» Task goal
Every line below from the one containing "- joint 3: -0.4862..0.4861" through the one containing "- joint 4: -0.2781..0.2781" must be transcribed exactly. Omit all lines outside that stretch.

» Input for this task
>>>

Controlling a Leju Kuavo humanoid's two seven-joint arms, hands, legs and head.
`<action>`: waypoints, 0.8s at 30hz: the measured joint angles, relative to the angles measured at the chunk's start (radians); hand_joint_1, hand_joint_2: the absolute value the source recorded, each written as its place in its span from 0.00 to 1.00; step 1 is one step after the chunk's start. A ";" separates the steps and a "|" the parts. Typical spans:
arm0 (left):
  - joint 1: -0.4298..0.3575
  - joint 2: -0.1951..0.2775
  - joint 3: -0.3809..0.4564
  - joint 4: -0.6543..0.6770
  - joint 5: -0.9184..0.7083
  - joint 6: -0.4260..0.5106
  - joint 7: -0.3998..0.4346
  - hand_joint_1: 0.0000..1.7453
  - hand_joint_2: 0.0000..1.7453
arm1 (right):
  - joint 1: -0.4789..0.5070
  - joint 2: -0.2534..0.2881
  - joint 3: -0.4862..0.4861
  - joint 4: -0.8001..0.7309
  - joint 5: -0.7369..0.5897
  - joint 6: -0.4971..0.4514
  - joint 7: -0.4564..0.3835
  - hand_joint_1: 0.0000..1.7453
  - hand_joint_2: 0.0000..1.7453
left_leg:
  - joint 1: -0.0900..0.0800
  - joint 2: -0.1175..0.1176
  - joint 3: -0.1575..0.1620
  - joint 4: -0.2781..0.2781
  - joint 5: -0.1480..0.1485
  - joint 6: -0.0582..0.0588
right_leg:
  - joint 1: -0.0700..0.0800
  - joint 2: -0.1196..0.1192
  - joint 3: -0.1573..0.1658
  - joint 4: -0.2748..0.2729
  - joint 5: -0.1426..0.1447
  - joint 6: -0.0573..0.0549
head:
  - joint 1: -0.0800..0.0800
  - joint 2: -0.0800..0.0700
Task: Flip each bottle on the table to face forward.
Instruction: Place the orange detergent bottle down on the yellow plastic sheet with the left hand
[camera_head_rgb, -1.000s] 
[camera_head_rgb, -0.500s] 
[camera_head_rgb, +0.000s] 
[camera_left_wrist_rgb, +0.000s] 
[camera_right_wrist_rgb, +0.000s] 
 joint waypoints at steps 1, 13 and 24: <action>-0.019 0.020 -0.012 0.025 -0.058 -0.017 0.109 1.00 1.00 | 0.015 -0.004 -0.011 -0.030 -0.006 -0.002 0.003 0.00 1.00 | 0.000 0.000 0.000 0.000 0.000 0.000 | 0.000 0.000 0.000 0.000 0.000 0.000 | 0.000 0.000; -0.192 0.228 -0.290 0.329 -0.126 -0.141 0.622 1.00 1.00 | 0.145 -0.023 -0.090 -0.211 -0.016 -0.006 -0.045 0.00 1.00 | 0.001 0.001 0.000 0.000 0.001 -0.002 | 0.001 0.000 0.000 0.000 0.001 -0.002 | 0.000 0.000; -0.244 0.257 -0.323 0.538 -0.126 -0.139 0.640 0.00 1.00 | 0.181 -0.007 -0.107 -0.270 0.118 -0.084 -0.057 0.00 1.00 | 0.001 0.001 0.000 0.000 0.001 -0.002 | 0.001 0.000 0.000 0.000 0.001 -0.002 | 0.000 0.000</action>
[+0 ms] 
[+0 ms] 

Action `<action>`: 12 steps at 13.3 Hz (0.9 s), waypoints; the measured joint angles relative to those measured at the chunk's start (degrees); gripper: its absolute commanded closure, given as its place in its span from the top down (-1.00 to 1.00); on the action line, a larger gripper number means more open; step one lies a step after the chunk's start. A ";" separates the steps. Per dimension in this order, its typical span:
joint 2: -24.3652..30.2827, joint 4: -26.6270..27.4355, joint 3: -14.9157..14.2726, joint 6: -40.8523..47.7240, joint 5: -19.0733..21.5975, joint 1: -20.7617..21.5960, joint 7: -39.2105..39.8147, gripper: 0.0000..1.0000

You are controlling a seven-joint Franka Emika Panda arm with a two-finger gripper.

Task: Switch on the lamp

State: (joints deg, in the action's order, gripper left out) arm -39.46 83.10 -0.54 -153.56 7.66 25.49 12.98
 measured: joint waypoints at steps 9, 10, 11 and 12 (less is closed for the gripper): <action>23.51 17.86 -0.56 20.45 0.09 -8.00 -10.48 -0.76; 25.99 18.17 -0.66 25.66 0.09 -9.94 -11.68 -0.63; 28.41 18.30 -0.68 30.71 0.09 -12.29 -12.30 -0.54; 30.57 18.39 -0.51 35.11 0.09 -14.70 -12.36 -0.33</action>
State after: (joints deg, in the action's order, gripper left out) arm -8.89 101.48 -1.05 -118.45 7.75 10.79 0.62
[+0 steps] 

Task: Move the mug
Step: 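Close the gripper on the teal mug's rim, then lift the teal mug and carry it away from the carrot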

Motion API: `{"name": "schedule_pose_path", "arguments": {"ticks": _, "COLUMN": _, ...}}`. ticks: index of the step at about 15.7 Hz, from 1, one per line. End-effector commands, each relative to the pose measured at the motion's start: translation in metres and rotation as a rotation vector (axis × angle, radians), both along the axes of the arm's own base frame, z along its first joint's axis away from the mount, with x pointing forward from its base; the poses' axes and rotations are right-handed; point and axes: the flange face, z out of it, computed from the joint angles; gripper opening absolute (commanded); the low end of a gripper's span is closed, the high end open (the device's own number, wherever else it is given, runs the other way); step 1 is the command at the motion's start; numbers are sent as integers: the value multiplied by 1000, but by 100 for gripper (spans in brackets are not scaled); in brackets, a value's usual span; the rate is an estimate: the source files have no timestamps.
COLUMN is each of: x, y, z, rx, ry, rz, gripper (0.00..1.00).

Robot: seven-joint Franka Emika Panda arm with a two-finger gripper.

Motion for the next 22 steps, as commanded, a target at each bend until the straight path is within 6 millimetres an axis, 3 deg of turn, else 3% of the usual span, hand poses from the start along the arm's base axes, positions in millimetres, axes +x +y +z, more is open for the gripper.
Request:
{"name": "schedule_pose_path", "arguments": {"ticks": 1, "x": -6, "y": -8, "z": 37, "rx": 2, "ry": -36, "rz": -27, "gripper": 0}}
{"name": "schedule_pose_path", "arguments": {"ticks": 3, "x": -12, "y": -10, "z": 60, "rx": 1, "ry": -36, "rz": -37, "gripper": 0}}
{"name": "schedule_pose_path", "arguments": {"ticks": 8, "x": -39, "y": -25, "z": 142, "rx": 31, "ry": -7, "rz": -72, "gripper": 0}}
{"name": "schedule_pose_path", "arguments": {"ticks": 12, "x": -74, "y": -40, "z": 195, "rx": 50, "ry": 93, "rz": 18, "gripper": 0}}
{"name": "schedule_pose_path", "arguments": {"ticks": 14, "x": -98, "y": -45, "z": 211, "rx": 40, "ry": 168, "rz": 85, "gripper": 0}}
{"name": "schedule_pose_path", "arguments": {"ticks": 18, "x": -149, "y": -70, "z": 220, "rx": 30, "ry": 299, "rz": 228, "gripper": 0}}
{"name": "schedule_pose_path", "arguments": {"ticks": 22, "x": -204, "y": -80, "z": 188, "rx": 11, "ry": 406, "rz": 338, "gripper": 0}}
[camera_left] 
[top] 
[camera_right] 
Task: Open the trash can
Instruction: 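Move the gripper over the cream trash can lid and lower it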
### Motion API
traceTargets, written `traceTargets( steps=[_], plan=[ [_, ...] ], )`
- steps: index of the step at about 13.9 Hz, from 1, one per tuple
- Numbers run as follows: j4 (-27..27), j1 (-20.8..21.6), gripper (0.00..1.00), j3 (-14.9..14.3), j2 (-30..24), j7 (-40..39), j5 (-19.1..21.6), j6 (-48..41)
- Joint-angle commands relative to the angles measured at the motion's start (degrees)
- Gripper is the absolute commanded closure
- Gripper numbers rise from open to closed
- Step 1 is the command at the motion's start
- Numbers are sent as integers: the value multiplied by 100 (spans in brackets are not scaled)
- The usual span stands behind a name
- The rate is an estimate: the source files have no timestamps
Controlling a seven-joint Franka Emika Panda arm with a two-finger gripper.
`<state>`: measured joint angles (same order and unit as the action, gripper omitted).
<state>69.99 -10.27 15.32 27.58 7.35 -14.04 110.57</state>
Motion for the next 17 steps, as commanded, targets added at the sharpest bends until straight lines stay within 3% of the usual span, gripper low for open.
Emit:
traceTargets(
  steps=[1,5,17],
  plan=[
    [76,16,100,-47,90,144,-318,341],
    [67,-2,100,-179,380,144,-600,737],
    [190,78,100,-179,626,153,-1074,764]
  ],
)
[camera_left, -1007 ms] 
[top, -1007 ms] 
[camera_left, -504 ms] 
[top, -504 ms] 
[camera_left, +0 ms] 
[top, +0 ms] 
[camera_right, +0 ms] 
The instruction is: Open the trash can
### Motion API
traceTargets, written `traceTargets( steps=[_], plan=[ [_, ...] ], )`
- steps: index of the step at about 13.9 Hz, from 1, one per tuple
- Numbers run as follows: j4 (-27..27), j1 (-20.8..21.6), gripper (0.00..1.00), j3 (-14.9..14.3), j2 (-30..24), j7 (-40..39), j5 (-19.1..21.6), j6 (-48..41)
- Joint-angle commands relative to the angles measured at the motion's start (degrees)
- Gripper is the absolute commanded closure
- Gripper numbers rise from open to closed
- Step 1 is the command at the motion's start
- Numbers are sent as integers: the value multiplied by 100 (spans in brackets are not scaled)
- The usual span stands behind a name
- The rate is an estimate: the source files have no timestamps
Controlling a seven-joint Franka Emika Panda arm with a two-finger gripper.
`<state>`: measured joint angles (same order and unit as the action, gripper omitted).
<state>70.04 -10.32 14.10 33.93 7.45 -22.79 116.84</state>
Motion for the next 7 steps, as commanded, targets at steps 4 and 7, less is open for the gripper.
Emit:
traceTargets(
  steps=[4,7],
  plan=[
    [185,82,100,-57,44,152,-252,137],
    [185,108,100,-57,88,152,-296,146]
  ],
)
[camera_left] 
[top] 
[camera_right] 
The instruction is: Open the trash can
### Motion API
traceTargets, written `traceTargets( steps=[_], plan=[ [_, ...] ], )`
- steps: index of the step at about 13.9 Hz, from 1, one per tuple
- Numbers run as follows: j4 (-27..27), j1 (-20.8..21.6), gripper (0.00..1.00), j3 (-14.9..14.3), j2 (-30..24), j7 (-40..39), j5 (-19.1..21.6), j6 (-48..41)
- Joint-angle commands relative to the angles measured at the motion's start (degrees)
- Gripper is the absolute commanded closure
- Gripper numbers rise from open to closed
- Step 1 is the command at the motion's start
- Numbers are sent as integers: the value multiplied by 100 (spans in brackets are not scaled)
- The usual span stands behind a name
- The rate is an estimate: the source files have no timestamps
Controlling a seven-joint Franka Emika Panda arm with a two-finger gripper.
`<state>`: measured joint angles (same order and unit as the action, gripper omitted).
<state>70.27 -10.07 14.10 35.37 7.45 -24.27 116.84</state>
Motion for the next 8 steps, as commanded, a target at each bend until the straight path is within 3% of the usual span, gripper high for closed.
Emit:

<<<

» Solved problem
  - joint 3: -0.4862..0.4861
  - joint 4: -0.8001..0.7309
  - joint 5: -0.7369..0.5897
  - joint 6: -0.4971..0.4514
  - joint 7: -0.4564..0.3835
  - hand_joint_1: 0.0000..1.7453
  - hand_joint_2: 0.0000..1.7453
left_leg:
  - joint 1: -0.0900..0.0800
  - joint 2: -0.1175..0.1176
  - joint 3: -0.1575..0.1620
  - joint 4: -0.2781..0.2781

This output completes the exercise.